> **Task brief**:
Filter the listing below down to the lines containing the word "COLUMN".
-----
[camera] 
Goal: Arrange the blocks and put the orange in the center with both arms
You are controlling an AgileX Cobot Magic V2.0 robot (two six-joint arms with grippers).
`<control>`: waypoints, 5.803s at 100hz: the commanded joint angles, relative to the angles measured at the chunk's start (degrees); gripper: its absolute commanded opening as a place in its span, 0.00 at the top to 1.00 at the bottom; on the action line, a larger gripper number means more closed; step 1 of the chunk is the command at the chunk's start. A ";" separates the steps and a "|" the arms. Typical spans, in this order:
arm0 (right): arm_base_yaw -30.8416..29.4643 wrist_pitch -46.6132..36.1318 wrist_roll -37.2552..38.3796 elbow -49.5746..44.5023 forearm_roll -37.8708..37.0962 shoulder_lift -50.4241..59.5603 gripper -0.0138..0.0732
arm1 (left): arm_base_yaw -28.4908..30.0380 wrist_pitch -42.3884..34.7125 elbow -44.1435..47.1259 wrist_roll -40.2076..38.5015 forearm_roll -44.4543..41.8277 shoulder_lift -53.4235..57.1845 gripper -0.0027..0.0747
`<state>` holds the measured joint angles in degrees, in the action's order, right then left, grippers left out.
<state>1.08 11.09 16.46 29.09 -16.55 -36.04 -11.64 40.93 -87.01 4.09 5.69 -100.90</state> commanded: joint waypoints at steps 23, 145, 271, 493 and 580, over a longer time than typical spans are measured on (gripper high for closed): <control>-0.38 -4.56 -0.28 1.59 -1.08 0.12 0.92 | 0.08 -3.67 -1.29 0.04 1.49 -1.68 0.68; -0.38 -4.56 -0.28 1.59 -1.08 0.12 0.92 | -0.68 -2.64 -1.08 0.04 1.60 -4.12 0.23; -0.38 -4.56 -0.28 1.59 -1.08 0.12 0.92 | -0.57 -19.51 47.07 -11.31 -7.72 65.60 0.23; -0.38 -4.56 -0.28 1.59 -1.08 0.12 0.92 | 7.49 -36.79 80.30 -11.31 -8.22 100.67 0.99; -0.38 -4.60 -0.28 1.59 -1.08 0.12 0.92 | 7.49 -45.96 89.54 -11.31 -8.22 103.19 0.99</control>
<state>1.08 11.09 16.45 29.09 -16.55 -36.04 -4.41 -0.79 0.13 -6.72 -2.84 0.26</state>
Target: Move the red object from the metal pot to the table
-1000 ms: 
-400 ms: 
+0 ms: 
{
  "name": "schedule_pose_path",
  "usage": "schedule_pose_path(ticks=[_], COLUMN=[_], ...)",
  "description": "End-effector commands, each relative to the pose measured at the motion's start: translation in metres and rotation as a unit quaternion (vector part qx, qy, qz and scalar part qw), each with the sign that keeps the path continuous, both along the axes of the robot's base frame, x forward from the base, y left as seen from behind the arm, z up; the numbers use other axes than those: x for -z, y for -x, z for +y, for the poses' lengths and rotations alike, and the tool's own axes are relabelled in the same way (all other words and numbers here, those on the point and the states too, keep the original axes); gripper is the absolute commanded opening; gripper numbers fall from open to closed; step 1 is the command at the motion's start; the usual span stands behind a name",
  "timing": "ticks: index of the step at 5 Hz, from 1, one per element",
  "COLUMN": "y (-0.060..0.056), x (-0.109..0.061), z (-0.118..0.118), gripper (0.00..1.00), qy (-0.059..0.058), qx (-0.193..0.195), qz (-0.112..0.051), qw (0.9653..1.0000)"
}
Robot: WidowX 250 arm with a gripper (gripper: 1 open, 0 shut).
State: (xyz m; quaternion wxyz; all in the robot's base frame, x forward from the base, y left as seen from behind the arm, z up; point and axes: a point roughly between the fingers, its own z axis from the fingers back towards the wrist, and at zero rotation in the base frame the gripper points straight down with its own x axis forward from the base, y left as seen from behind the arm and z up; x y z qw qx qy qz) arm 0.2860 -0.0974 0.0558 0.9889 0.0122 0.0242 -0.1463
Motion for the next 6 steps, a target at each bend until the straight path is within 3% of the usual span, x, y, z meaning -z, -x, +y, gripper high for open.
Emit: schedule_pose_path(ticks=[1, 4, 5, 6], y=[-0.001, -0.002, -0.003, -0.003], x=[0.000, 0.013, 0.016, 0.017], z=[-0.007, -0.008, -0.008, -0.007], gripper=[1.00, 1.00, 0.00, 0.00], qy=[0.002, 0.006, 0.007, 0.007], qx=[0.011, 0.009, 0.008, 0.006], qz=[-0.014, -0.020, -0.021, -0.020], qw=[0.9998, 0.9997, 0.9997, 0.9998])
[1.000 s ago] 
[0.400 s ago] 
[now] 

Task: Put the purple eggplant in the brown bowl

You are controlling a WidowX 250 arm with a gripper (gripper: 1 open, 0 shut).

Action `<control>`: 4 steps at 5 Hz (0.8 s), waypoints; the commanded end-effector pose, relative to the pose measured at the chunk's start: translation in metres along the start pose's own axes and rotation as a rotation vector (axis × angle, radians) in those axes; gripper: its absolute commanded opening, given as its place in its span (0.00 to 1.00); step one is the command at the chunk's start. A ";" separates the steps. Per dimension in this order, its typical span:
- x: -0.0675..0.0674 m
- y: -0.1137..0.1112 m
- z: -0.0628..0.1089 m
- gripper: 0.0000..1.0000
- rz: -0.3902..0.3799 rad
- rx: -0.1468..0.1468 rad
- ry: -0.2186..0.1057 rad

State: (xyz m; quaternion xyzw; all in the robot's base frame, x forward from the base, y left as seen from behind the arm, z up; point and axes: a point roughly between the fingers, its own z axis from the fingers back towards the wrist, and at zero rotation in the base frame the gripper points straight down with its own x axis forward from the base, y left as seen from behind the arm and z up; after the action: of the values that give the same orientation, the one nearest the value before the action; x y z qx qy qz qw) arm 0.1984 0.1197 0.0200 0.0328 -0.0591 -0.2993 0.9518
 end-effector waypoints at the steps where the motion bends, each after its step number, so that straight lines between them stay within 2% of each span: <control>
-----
> **Response to this exercise**:
  "usage": "schedule_pose_path(ticks=[_], COLUMN=[_], ...)",
  "COLUMN": "y (-0.060..0.056), x (-0.109..0.061), z (-0.118..0.118), gripper (0.00..1.00), qy (-0.059..0.058), qx (-0.193..0.195), qz (-0.112..0.051), qw (0.9653..1.0000)"

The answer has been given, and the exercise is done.